Я вздохнул и принял самый благожелательный вид.
— С урока выгнали.
— Нет, ты ушел с урока. Тебя никто не отпускал. В чем дело?
— Ну, дело в том, что математичке очень хочется, чтобы ее боялись… а я с крючка сорвался… В этом все дело.
— Что значит, с крючка сорвался?
— Ну, говорю же, ей надо, чтобы боялись, а я не боюсь. И она злится…
— Вот оно что? Дерзим, значит! Думаешь, особенный, и у тебя здесь привилегированное положение? — Юрий Михайлович осекся. Его пушистые брови соединились на переносице. — Так вот, — продолжал он, еще больше раздражаясь, — ты наказан. Иди в свою комнату и занимайся математикой. Решишь все задачи к параграфу двадцать и двадцать один. Вечером лично приду проверить. А завтра в школе отдашь тетрадь с решениями Наталье Георгиевне. Отправляйся.

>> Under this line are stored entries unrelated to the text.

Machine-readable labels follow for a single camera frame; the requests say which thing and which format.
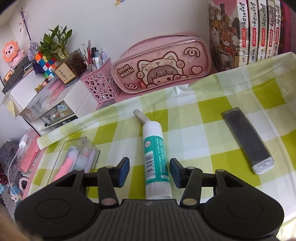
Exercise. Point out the green checked tablecloth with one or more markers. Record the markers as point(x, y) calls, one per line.
point(195, 132)

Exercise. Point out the black box under lion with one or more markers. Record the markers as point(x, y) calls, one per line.
point(24, 66)

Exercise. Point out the pink cartoon pencil case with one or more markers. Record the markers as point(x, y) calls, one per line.
point(160, 61)

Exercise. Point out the colourful rubik cube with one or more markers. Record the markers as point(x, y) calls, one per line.
point(49, 66)

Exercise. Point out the white eraser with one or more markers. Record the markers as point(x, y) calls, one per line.
point(143, 119)

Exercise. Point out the white charger plug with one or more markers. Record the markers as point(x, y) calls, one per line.
point(23, 141)

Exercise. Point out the red pink book stack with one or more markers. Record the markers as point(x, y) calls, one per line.
point(29, 152)

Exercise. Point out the boxed comic book set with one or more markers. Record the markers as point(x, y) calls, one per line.
point(245, 32)

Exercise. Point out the purple cartoon pen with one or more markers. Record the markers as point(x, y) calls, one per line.
point(90, 161)

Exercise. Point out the lucky bamboo plant pot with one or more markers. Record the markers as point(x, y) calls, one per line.
point(53, 45)

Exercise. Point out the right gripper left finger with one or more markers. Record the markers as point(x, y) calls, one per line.
point(109, 178)

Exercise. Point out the clear plastic organizer box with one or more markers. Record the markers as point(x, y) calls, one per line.
point(85, 147)

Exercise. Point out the orange lion figurine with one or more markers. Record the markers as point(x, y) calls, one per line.
point(12, 54)

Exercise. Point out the light blue pen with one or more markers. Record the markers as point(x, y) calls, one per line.
point(72, 154)

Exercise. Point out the teal white glue stick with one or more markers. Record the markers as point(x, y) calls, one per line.
point(157, 180)

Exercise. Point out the pink perforated pen holder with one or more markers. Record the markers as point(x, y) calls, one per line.
point(101, 84)

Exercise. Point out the white drawer organizer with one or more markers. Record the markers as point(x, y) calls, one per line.
point(47, 105)

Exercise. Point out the black white flat eraser case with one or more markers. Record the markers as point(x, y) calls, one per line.
point(250, 141)

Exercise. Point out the pink highlighter pen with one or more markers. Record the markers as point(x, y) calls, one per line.
point(65, 168)

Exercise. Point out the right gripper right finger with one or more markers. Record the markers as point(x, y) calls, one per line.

Вот гадство! Какого рожна им всем надо? И когда решать эти поганые уравнения, если Надя обещала прийти?
Я уныло кивнул и поплелся к себе.
К счастью, в комнате было пусто. Я плюхнулся за рабочий стол, достал учебник алгебры и со всей дури хлестанул им о столешницу. Потом все-таки решил открыть параграф и взвесить кучу навоза, которой меня придавило. Оказалось, все даже хуже, чем думал. За параграфом номер двадцать шли пятнадцать задач, три из которых отмечены значком повышенной сложности. Параграф двадцать один поверг меня в ступор. Еще не пройденный материал на три страницы с заданием из семнадцати упражнений в конце. Я запустил пальцы в волосы и отчаянно поскреб затылок. Вундеркиндом я никогда не был, а потому решить все, что потребовала математичка, просто нереально, даже если начну прямо сейчас и просижу за уроками до утра. Стоит ли вообще браться? Ну, что они сделают? Переведут в другую школу? Зараза…
Я достал ручку и уставился в учебник.
Время тянулось мучительно долго. Мои потуги сосредоточиться на решении алгебраических уравнений неизменно заканчивались созерцанием дохлой мухи между оконными рамами. Она лежала в пыли кверху лапками, подрагивая, когда порывы ветра задували в щели. Этой твари совершенно наплевать на мои переживания, для нее все давно закончилось.
Так тошно, хоть на стену лезь!
Сколько бы не старался, результат вряд ли изменится. Я все равно не успею сделать эти чертовы задания, и проблем не избежать.
Я записывал решение задачи номер десять, как вдруг почувствовал, за мной кто-то наблюдает. Повернувшись, встретился со своим отражением в зеркале, и тут только заметил Надю, уютно устроившуюся на соседнем стуле. Она с интересом заглядывала в мою тетрадь.
— Давно ты тут? — я заулыбался, чувствуя себя счастливым болваном.
— Да так, пару минут. Ты уроки делаешь?
— Э… наказание отрабатываю, — я быстро поднялся и подошел к зеркалу почти вплотную. — Привет. — Рука машинально взметнулась в приветствии. Идиотская улыбка никак не сходила с губ, хоть я и старался придать физиономии непринужденный вид. И кто мне внушил эту чушь, что вампиры всегда неотразимы? Более нелепо никогда не выглядел. Но Надя, похоже, не замечала.
— Привет, — хрустальными колокольчиком прозвучал голос, и она прикоснулась прохладными пальцами к моей ладони.
А потом ее ресницы дрогнули, и взгляд поплыл в сторону. Наши руки разлучились.
— Что за наказание?
— А, неважно! — отмахнулся я. — Лучше расскажи, где сегодня была.
— Гуляла.
— Просто гуляла?
— Да нет… Гуляла по Риму. Колизей видела!